* _TASK DIRECTIONS_: The answer must consist of every line below that holds the word "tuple".

------------------------

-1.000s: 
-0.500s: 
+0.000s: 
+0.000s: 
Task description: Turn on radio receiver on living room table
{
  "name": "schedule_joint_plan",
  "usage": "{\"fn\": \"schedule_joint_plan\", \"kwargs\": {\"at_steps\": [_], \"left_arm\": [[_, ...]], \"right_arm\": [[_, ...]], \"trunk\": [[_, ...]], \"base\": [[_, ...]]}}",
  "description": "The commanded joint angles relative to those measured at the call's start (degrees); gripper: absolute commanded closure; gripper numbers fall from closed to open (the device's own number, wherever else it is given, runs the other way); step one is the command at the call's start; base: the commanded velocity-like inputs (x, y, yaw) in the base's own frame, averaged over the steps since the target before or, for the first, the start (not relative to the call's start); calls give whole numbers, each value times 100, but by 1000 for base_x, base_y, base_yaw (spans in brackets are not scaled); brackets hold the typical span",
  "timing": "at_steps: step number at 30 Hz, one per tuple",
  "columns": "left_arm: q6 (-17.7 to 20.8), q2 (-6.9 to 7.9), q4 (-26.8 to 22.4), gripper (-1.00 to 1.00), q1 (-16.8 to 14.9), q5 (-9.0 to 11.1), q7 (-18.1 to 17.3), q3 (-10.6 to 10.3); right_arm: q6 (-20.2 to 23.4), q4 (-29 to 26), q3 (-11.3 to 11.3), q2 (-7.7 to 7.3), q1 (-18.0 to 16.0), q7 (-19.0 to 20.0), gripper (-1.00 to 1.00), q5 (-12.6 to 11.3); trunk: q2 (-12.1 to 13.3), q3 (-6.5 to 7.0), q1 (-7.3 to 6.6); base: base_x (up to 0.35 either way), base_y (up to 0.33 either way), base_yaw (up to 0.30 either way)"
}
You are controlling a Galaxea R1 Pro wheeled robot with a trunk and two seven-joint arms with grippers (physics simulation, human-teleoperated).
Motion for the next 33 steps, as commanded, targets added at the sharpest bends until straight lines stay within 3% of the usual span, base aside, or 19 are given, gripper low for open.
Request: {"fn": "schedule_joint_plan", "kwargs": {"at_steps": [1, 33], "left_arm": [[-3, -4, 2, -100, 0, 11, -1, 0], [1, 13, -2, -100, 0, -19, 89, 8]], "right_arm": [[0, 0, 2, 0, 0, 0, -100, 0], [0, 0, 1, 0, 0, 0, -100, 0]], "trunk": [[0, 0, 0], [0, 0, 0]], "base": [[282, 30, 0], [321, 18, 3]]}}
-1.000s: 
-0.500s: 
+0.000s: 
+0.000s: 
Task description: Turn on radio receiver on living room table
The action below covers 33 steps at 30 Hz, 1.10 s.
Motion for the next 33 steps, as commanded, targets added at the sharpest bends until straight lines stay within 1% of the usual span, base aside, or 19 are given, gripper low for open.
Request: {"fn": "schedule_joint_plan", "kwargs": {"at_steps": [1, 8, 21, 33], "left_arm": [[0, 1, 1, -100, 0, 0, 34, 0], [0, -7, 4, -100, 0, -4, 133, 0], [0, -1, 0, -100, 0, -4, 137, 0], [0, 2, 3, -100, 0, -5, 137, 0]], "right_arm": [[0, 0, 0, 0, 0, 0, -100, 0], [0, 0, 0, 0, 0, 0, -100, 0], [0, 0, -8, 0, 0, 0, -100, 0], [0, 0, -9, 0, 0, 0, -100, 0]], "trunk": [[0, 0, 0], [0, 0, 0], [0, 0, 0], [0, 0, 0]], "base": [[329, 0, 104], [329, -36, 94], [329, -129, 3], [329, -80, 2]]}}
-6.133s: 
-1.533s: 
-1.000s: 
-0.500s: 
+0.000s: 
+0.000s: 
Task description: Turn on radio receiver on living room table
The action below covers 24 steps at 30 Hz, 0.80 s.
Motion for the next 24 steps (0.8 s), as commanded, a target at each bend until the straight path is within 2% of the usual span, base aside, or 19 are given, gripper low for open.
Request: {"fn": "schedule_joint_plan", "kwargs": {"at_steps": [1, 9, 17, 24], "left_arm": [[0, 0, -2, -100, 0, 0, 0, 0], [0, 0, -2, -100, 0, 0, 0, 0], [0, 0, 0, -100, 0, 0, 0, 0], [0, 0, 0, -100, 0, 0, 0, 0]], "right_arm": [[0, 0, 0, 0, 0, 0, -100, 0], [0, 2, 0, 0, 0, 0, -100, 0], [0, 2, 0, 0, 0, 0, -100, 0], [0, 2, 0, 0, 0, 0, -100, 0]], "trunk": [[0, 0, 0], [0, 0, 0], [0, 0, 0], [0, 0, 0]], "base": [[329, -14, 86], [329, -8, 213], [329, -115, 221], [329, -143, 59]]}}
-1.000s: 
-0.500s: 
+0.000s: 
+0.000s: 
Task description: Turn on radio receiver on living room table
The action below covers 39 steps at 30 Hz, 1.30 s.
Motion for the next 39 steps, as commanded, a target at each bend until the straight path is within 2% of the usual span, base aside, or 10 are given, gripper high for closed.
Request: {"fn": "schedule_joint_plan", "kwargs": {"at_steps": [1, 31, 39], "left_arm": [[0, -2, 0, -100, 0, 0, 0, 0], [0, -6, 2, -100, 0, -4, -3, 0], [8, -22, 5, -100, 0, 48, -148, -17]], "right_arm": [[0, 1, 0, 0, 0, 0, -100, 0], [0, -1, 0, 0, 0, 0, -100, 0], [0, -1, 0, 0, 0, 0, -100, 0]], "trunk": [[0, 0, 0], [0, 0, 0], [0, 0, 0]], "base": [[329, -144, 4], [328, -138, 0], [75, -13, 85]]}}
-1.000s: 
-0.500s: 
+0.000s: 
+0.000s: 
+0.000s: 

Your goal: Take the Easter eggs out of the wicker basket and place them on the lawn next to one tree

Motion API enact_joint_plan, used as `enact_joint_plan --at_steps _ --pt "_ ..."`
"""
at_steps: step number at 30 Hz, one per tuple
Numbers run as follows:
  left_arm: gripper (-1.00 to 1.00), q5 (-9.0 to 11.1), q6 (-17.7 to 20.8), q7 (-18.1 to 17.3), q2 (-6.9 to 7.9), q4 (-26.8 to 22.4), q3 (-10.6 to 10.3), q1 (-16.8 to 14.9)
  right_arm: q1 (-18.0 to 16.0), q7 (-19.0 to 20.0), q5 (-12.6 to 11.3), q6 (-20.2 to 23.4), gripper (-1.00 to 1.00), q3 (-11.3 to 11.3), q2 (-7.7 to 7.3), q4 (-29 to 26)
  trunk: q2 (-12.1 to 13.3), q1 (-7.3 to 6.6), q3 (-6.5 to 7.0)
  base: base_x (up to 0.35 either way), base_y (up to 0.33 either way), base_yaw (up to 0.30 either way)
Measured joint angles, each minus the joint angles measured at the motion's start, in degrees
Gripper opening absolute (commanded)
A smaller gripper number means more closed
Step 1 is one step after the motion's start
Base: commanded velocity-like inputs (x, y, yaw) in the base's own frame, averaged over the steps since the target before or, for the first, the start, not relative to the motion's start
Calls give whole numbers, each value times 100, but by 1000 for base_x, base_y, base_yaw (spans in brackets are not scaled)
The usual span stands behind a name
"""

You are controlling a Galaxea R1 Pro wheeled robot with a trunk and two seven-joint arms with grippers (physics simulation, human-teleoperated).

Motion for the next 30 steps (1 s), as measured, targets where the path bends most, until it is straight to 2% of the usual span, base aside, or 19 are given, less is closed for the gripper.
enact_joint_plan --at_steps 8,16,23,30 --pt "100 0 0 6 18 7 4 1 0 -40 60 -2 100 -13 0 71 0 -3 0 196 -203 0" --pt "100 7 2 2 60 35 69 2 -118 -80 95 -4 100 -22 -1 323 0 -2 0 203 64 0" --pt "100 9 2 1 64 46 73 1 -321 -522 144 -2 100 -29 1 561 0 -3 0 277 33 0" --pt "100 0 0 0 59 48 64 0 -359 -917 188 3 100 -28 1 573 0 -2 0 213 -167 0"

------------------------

* _ANSWER TO THE EXERCISE_:
  "timing": "at_steps: step number at 30 Hz, one per tuple",
at_steps: step number at 30 Hz, one per tuple

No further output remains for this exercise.